Wehling continued to stare at the same spot on the wall.

“In the year 2000,” said Dr. Hitz, “before scientists stepped in and laid down the law, there wasn’t even enough drinking water to go around, and nothing to eat but sea-weed—and still people insisted on their right to reproduce like jackrabbits. And their right, if possible, to live forever.”

“I want those kids,” said Wehling quietly. “I want all three of them.”

“Of course you do,” said Dr. Hitz. “That’s only human.”

“I don’t want my grandfather to die, either,” said Wehling.

“Nobody’s really happy about taking a close relative to the Catbox,” said Dr. Hitz gently, sympathetically.

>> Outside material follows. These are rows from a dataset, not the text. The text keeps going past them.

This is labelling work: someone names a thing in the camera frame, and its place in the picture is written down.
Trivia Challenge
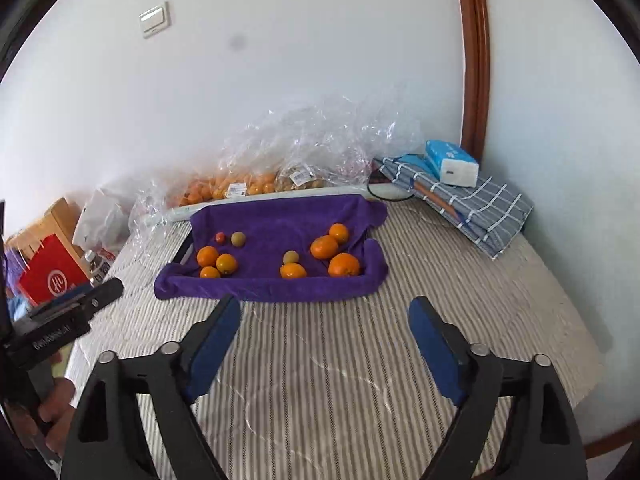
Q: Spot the blue white tissue pack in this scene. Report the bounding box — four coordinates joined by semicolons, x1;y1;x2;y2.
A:
425;140;480;187

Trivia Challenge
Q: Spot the crumpled clear plastic bag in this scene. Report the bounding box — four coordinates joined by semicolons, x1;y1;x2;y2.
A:
220;89;426;197
129;180;173;243

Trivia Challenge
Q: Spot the white wall switch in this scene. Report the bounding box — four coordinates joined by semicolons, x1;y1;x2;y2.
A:
139;2;171;40

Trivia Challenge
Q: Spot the red paper bag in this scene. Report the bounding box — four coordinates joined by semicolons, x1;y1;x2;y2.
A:
19;234;92;307

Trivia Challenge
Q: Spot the clear bag of brown fruits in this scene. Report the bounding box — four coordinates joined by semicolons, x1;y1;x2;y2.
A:
276;161;327;192

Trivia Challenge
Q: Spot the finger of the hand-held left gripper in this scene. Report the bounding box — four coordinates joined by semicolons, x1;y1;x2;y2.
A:
50;278;125;319

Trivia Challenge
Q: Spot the person's left hand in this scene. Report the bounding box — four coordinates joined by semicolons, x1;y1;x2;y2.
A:
37;377;77;456

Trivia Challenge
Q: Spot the folded grey plaid cloth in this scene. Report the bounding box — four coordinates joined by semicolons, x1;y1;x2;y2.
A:
375;156;534;260

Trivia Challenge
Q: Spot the clear bag of oranges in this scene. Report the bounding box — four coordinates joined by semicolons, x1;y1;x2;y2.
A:
177;171;279;207

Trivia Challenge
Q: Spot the white plastic bag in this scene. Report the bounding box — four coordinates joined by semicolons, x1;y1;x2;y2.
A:
74;187;134;257

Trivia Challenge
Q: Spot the large orange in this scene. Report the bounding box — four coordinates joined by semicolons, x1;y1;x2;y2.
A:
328;252;361;278

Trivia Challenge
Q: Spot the cardboard box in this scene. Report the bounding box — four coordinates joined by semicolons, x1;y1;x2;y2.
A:
5;197;84;261

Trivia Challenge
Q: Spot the white-capped plastic bottle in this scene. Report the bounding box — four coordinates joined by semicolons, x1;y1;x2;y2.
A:
84;251;109;282

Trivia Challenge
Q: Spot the purple towel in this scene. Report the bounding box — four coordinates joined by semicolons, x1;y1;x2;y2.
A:
154;194;390;303

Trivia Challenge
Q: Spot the striped bed sheet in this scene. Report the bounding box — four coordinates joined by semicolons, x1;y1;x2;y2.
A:
65;199;607;480

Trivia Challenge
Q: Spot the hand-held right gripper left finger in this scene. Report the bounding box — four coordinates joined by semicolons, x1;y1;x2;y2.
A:
60;294;242;480

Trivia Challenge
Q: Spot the wooden door frame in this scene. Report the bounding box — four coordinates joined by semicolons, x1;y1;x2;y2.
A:
452;0;492;162

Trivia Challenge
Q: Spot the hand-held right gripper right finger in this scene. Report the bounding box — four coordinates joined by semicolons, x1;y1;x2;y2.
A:
407;296;588;480

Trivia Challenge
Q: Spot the black cable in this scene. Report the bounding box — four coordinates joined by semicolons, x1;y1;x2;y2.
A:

“I wish people wouldn’t call it that,” said Leora Duncan.

“What?” said Dr. Hitz.

“I wish people wouldn’t call it ‘the Catbox,’ and things like that,” she said. “It gives people the wrong impression.”

“You’re absolutely right,” said Dr. Hitz. “Forgive me.” He corrected himself, gave the municipal gas chambers their official title, a title no one ever used in conversation. “I should have said, ‘Ethical Suicide Studios,’“ he said.

“That sounds so much better,” said Leora Duncan.

“This child of yours—whichever one you decide to keep, Mr. Wehling,” said Dr. Hitz. “He or she is going to live on a happy, roomy, clean, rich planet, thanks to population control. In a garden like that mural there.” He shook his head. “Two centuries ago, when I was a young man, it was a hell that nobody thought could last another twenty years. Now centuries of peace and plenty stretch before us as far as the imagination cares to travel.”

He smiled luminously.

The smile faded as he saw that Wehling had just drawn a revolver.

Wehling shot Dr. Hitz dead. “There’s room for one—a great big one,” he said.